RIL has indicated its intention to launch an LTE network using the spectrum bought by Infotel for $2.74bn, a sum that RIL will cover as the new owner of the winning bids. The firm also said that it would look to follow an “asset light strategy”, suggesting that it will look to network sharing arrangements and outsourcing in its deployment of LTE. The firm said it would “forge several strategic relations with a host of leading global technology players, service providers, infrastructure providers, application developers, device manufacturers and others to leapfrog India to the 4G revolution.
The statement fuelled speculation that RIL could look to partner with Reliance Communications, which was a big spender in the Indian 3G auctions that closed last month.

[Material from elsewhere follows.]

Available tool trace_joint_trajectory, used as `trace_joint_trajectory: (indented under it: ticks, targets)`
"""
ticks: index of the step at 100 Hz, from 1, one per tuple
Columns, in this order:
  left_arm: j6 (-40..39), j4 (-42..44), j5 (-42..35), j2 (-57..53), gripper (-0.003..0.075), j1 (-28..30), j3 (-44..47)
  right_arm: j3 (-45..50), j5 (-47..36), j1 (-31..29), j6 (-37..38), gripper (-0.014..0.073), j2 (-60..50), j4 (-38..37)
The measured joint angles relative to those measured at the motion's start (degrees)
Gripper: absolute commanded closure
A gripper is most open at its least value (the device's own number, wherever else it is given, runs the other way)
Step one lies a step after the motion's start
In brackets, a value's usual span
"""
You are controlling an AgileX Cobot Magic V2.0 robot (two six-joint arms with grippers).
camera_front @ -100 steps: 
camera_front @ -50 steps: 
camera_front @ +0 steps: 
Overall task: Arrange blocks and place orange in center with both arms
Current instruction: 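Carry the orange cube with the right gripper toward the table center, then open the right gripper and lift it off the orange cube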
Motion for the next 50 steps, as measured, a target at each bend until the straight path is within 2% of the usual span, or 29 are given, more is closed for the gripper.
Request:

US vendor Qualcomm was another winner in the BWA auction, gaining 20MHz of spectrum in each of the Delhi, Mumbai, Kerala and Haryana operating areas. The firm spent $1.045bn on the spectrum, and said that it would look to establish LTE networks in the four regions in partnership with local players before exiting the operations.
Alison Hanckock, a consultant and spectrum auction specialist at Coleago Consulting, told Telecoms.com that Qualcomm’s spectrum purchase was a shrewd move that would give the firm leadership in the TDD-LTE silicon market. The potential returns in Qualcomm’s situation justified the outlay, she said, adding that broadband provision business models looked less convincing given the sums spent by other bidders in the BWA auctions.
Hancock said that Mukesh Ambani’s apparent commitment to LTE raised questions over his thinking. With TDD-LTE “optimistically two years away,” she said, RIL might be better advised to push ahead with a WiMAX rollout which could establish it in the market, and still leave a potential migration path to LTE when the technology was mature enough for deployment.